Prompt: Copy each line of the records below that mentions the word "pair".

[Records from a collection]
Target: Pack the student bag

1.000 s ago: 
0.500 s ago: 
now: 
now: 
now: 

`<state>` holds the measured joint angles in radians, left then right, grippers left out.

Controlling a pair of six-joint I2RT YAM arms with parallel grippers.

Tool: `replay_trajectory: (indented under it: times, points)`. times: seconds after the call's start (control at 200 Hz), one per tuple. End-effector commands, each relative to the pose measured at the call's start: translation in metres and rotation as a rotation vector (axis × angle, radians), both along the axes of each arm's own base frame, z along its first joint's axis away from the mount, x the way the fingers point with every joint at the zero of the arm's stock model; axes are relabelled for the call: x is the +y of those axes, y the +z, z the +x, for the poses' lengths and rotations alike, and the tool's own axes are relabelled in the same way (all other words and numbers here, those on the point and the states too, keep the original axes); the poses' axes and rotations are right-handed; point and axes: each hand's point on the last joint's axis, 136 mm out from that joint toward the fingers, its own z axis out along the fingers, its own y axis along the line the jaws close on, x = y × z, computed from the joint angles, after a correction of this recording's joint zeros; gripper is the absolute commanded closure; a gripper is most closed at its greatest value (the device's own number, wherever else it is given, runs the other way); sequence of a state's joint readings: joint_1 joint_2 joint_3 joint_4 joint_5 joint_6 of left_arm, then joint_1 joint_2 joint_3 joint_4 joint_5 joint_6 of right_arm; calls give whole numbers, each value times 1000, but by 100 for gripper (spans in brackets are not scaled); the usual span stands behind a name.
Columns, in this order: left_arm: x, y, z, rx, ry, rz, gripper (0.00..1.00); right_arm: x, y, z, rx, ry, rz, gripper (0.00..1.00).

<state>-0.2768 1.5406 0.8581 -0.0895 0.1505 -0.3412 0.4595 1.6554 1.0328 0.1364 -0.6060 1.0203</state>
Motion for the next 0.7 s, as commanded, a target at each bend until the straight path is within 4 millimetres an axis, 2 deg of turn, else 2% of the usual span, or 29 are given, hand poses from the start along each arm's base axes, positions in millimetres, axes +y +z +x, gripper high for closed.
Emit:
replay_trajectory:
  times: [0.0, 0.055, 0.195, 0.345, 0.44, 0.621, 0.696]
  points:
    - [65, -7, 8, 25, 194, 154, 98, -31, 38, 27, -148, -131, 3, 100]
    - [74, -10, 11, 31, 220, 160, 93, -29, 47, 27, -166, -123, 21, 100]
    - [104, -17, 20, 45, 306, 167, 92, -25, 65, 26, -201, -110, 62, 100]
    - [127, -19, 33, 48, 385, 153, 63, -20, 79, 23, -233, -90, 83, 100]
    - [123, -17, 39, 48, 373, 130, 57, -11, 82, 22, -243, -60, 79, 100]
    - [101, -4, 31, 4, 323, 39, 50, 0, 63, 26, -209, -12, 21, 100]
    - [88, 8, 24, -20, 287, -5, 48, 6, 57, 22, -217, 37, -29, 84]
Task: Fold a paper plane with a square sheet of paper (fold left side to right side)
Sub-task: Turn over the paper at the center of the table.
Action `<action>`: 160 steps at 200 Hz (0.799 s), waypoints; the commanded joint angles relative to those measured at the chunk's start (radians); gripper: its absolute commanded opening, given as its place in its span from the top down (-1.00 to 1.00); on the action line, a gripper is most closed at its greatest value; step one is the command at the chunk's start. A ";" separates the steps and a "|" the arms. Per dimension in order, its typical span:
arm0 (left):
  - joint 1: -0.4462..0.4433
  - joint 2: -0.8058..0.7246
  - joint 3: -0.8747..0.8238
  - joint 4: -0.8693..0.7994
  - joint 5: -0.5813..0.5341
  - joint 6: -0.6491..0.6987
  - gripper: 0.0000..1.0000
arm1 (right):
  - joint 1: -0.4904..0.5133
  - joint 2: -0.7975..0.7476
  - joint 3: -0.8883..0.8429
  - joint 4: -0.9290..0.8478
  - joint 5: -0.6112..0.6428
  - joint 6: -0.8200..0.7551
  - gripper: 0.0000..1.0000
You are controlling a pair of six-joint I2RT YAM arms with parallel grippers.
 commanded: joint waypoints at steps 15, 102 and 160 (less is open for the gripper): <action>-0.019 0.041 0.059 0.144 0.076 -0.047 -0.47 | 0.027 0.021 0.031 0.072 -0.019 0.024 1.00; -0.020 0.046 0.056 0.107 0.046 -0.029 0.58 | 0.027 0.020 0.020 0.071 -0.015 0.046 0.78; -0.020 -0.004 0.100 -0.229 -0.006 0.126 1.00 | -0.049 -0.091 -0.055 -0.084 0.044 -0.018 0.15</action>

Answer box:
Controlling a pair of six-joint I2RT YAM arms with parallel grippers.
You are controlling a pair of six-joint I2RT YAM arms with parallel grippers.

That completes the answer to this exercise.